Asian American gunmen target members of the community
In a way, the fact that the suspect was Asian American was more troubling, said Kulkarni, whose agency put together a list of mental health and other resources available to the community in the aftermath of the Monterey Park shooting. While the crime was not anti-Asian in the traditional sense, it still targeted members of the community; The criminal knew it was the Lunar New Year and knew there would be hundreds of people outside.
At first, “the threats felt like they were coming from outside,” she said. “Now they think they are coming from inside.”
The shooter in the Half Moon Bay attacks was also Asian American. Chunli Zhao, 67, was taken into custody as a suspect in that crime.

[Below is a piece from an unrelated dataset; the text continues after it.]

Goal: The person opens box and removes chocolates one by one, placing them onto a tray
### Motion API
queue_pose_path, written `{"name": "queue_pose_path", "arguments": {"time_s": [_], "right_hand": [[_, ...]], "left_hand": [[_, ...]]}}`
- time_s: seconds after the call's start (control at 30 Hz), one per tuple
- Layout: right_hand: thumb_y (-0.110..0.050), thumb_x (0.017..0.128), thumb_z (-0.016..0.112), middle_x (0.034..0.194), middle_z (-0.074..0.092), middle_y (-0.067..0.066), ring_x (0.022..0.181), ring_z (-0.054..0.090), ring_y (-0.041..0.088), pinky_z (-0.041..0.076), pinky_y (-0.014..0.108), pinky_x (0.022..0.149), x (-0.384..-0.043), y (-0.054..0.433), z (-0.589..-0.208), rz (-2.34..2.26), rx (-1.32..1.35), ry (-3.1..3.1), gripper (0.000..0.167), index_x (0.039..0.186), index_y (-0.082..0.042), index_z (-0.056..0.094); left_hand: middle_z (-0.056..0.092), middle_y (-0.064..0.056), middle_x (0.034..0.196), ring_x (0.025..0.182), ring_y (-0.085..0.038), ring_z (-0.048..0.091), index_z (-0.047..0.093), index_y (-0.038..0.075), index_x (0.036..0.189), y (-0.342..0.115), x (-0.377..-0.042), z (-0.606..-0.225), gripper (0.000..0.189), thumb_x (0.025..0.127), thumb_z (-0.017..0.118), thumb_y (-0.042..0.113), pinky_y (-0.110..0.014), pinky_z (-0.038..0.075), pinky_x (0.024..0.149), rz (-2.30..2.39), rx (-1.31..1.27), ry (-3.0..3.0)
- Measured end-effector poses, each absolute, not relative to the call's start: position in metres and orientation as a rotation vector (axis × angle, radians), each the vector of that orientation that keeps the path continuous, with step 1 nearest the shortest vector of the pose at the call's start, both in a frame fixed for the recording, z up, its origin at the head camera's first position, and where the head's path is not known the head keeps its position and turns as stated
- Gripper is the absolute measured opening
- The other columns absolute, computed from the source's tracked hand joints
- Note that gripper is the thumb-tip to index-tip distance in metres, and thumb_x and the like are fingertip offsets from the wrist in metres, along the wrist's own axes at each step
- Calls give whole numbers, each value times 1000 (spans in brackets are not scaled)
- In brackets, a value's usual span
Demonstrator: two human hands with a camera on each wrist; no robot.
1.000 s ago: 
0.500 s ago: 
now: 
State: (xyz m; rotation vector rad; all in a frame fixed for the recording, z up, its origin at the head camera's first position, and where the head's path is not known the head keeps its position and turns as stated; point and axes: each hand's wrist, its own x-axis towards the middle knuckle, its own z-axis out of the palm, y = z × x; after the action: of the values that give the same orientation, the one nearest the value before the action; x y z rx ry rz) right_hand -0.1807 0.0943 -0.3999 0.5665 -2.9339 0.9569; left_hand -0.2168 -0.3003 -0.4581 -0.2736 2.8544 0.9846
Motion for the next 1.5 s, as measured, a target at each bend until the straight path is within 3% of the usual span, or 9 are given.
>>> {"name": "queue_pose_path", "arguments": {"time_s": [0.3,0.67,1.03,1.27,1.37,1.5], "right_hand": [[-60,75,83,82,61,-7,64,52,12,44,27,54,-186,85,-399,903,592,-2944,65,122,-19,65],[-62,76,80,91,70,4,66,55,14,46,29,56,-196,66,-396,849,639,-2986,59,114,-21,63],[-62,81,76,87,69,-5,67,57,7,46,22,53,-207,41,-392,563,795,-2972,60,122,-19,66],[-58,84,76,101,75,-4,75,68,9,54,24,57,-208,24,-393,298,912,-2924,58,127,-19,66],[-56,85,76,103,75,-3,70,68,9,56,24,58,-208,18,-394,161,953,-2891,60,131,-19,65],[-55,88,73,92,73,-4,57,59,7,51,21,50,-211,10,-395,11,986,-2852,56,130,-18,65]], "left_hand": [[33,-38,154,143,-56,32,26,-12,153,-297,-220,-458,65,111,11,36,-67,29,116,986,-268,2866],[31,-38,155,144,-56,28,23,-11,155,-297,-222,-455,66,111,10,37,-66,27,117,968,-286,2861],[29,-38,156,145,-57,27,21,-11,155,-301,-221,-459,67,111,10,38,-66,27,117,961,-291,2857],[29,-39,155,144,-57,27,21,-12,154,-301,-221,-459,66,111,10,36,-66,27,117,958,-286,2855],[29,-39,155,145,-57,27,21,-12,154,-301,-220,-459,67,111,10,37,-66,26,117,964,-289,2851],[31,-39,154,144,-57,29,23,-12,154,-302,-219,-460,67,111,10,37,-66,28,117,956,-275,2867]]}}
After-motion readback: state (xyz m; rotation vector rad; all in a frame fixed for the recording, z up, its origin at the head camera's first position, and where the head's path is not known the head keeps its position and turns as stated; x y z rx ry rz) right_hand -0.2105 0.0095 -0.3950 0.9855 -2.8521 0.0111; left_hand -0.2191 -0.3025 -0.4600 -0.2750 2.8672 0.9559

‘No safe space’ for Asian Americans
Richelle Concepcion, former president of the Asian American Psychological Association, said there is a growing belief in some Asian American communities that “there is really no safe space for our communities,” she said. associated with immense sorrow. ,
Stop AAPI Hate released a statement in the wake of the shootings, saying that these incidents have amplified the pain, fear and trauma felt by the Asian American community over the past several years.
“We have long dealt with many forms of hatred and violence coming from outside, within and between our communities,” the statement said. “The identification of the shooters in both of these recent massacres does not, and should not, diminish or diminish our pain and fear. We do not know the motivations behind these shootings, and we may never know. But the uncontrolled use of guns Access changed both.” These acts of violence amount to genocide.”
Fighting back can improve mental health
One silver lining, said Russell Jeung, professor of Asian American studies at San Francisco State University, is that the growing anti-Asian climate over the past several years has inspired more people to stand up for the problem, especially for seniors. From local efforts like chaperone services to a broader push for social change. He added that such actions can also help address mental health struggles.
“The community is very keen to find collective strength. And collective strength is what enables it to bounce back and soldier on,” he said.